Le début de l’Internet, c’est aussi, déjà, la fin d’un monde. Il a suffi de quelques années pour que le réseau, encore embryonnaire, spectralise l’univers. Son moteur est la solitude, sa force est le désir suicidaire d’en finir avec la vie courante. Pour résister, il faut rester capable d’amitié. Harué pourrait fuir avec Kawashima qui lui dit : « En tout cas, toi et moi, on est là », mais elle préfère revenir chez elle. Kawashima ne guérit jamais de cette trahison. Il préfère la compagnie d’Harué qui a choisi le suicide, alors qu’il aurait pu rester avec Chimi, rencontrée par hasard dans la rue. Celle-ci est une exception, comme le capitaine du bateau. Elle n’a jamais abandonné ni Junko, ni Kawashima, malgré leur faiblesse. Elle est, de tous les personnages dont l’histoire est racontée, la seule à survivre, car elle est la seule à choisir la solidarité. Arrivée sur le bateau, elle demande au capitaine : « Est-ce qu’on a fait le bon choix ? » Celui-ci répond « oui » sans hésiter. Ils peuvent s’appuyer l’un sur l’autre, résister à l’épidémie de solitude en partant le plus loin possible, sur la mer.

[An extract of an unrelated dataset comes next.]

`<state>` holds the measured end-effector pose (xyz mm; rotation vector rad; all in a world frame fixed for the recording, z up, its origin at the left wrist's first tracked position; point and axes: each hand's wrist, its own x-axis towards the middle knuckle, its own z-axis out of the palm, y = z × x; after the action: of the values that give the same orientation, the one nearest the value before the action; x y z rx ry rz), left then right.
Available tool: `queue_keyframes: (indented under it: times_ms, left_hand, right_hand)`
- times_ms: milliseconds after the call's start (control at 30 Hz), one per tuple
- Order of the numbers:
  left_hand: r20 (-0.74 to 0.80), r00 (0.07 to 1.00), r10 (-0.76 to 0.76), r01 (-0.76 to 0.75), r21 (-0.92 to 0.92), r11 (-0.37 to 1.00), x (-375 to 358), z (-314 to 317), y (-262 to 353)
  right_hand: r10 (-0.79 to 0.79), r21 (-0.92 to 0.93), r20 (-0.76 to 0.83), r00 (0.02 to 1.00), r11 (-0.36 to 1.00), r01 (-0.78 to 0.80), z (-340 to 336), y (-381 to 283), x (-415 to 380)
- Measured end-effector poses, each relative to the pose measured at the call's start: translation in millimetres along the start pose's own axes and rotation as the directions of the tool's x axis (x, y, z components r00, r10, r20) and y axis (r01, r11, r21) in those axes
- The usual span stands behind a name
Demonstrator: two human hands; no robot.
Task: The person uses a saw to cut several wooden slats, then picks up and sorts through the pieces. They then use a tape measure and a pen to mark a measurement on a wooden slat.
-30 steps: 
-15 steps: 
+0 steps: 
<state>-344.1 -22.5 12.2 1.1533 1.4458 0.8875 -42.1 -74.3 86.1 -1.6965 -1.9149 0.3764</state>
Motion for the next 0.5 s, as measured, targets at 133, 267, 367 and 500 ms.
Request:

Le film révèle une évidence, une vérité : le fantôme porté par le web n’est pas vivant, il n’est qu’un effet d’écriture, la trace de langages, d’algorithmes, de marques électroniques projetées sur des écrans. Cette trace n’est pas inerte. Elle nous appelle, nous invite à devenir nous-mêmes des traces. La fiction de Kiyoshi Kurosawa est devenue réalité : les algorithmes nous modèlent, nous contrôlent, et sous le nom d’IA gouverneront d’ici peu ce que nous pensons. Ces traces nous séduisent, nous attirent irréversiblement vers la solitude éternelle du cadavre. Comment résister à cela ? Il n’y a pas de recette. Seuls ceux qui affirment leur singularité, leur amitié, pourront s’en sortir. Ils sont peu nombreux, peu accessibles. Ne cherchant en aucune façon à devenir des leaders, ils partent aussi loin que possible.